POST https://mydomain.com/api/1/metastore/schemas/data-dictionary/items HTTP/1.1
Accept: application/json
Authorization: Basic username:password

{
  "@type": "dcat:Dataset",
  "accessLevel": "public",
  "contactPoint": {
    "fn": "Jane Doe",
    "hasEmail": "mailto:data.admin@example.com"
  },
  "title": "Project list",
  "description": "Example dataset.",
  "distribution": [
    {
      "@type": "dcat:Distribution",
      "downloadURL": "https://example.com/projects.csv",
      "mediaType": "text\/csv",
      "format": "csv",
      "title": "Projects",
      "describedBy": "http://mydomain.com/api/1/metastore/schemas/data-dictionary/items/7fd6bb1f-2752-54de-9a33-81ce2ea0feb2",
      "describedByType": "application/vnd.tableschema+json"
    }
  ],
  "issued": "2016-06-22",
  "license": "http://opendatacommons.org/licenses/by/1.0/",
  "modified": "2016-06-22",
  "publisher": {
    "@type": "org:Organization",
    "name": "Data publisher"
  },
  "keyword":["tag1"]
}

The API endpoint for the data dictionary can be found at the top of the data dictionary edit form.

This data dictionary will now be used to modify the datastore table after import. If we were to request the dataset back from the API, it would show us the absolute URL as well.

Note

If you have set the dictionary mode to distribution reference, any time you update the data file in the distribution, the datastore will be dropped, re-imported, and any data typing defined in the data dictionary will be applied to the table.

If you have set the dictionary mode to sitewide, when any dataset is updated, and the machine name of the column header from the source data matches the name value in the sitewide data dictionary, the data typing will also be applied to the datastore table.

Modidfy the dataset form

If you are using the distribution reference setting, and you have created many data dictionaries, you could customize the dataset.ui.json file (Remember you must copy ALL schema files from DKAN into your root directory to customize any of them). Edit the dataset.ui.json to look like this:

"describedBy": {
  "ui:options": {
    "description": "URL to the data dictionary for the file found at the Download URL.",
    "widget": "list",
    "type": "select",
    "titleProperty": "title",
    "source": {
      "metastoreSchema": "data-dictionary",
      "returnValue": "url"
    }
  }
}

This will allow data publishers to select from a list of existing data dictionaries rather than entering the API endpoint.

CSV Headers Mode

Users can run queries against the datastore API and download the results to a CSV file. The CSV Headers Mode will determine what values to use for the column headers when the CSV file is generated. The default setting will simply use the same column headings that exist in the original resource file.
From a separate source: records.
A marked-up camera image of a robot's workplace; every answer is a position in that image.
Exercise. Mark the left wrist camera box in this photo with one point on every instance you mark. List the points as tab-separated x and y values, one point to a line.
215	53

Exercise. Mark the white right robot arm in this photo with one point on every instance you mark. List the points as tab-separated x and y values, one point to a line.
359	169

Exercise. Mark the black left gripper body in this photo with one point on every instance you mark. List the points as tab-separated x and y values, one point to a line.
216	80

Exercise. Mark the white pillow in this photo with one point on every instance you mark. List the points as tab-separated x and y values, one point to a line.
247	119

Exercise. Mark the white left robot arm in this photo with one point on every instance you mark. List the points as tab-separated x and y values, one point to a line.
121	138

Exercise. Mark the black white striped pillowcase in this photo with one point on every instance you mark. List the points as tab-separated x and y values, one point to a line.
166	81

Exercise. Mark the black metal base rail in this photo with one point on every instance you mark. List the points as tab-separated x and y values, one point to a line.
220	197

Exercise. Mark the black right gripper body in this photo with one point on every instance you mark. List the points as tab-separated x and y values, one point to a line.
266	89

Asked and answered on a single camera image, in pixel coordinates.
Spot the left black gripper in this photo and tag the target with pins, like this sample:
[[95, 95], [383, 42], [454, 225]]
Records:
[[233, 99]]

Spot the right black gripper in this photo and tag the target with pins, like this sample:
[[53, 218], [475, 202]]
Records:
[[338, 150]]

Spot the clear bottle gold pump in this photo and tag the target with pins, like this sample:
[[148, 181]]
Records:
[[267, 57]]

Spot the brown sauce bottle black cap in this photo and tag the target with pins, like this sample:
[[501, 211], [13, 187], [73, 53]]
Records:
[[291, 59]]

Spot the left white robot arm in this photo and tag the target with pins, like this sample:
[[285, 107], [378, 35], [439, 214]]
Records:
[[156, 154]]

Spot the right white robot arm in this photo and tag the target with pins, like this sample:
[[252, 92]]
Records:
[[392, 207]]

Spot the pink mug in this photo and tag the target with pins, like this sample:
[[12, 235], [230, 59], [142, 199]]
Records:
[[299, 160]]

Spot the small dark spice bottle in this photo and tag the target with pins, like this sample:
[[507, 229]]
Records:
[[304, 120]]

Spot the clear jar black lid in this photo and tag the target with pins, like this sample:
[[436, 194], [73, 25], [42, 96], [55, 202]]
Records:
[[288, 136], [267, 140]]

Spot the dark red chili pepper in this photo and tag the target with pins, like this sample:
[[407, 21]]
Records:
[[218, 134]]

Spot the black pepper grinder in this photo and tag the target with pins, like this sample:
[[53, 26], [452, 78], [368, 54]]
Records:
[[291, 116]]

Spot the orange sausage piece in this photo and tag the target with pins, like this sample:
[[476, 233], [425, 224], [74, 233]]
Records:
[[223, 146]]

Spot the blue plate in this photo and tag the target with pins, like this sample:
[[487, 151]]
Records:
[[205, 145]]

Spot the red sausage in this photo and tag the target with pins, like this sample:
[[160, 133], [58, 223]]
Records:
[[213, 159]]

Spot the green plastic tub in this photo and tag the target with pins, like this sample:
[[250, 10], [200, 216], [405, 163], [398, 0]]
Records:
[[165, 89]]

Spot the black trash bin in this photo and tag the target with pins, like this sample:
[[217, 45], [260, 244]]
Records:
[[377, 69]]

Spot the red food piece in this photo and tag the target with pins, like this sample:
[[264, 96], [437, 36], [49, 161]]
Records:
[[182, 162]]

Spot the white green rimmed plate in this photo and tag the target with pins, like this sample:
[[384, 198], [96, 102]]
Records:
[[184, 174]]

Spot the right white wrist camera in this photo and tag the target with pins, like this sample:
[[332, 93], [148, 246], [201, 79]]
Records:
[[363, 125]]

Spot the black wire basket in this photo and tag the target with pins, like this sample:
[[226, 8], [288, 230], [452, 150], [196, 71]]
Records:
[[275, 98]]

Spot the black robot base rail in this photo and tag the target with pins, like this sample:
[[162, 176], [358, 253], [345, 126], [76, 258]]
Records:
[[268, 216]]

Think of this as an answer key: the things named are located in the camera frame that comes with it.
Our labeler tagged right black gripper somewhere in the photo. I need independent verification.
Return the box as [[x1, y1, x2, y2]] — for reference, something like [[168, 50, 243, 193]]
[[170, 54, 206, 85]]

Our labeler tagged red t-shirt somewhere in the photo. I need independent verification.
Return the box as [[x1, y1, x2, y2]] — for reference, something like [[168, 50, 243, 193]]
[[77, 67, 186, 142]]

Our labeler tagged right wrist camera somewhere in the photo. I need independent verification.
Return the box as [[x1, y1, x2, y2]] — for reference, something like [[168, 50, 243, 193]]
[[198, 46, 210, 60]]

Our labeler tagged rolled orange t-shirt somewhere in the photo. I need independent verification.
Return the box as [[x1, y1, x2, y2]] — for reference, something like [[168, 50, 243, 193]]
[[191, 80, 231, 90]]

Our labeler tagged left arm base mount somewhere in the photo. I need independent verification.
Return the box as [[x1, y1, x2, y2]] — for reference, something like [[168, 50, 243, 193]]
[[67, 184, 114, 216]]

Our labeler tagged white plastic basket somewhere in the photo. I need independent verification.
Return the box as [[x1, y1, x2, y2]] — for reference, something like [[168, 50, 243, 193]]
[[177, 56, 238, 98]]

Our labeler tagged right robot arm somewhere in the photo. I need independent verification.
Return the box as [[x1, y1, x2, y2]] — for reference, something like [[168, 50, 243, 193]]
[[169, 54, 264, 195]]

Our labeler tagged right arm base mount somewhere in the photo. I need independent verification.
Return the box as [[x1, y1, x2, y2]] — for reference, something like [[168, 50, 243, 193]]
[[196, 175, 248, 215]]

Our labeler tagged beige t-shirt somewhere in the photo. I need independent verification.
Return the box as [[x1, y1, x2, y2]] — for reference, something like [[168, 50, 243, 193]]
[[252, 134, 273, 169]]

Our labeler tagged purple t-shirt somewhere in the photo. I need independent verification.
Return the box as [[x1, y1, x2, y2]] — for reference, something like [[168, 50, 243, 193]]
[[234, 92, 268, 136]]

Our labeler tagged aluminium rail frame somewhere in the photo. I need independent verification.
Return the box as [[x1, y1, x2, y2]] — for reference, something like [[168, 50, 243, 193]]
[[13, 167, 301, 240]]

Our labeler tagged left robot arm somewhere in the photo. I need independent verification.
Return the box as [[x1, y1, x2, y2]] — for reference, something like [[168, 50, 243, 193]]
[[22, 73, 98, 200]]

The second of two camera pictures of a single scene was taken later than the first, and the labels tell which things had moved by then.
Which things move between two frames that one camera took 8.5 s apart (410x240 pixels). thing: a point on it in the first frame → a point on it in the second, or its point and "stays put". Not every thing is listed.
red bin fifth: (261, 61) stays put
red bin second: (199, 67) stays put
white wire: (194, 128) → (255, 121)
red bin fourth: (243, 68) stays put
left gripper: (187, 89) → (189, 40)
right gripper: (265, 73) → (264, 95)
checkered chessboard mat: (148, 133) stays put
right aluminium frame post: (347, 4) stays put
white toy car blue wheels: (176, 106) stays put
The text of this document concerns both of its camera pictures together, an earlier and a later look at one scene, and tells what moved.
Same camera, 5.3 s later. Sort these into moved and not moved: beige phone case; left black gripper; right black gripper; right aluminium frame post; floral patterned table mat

If your site is using data dictionaries, you could change this setting to use the titles defined in the data dictionary. And there is a third option to use the converted machine name headers that are used in the datastore table.

Visit /admin/dkan/data-dictionary/settings to make a selection.

Use the column names from the resource file
Use data dictionary titles
Use the datastore machine names

Note

If you are changing this setting after data has been imported, you will need to re-import the data for the change to take effect.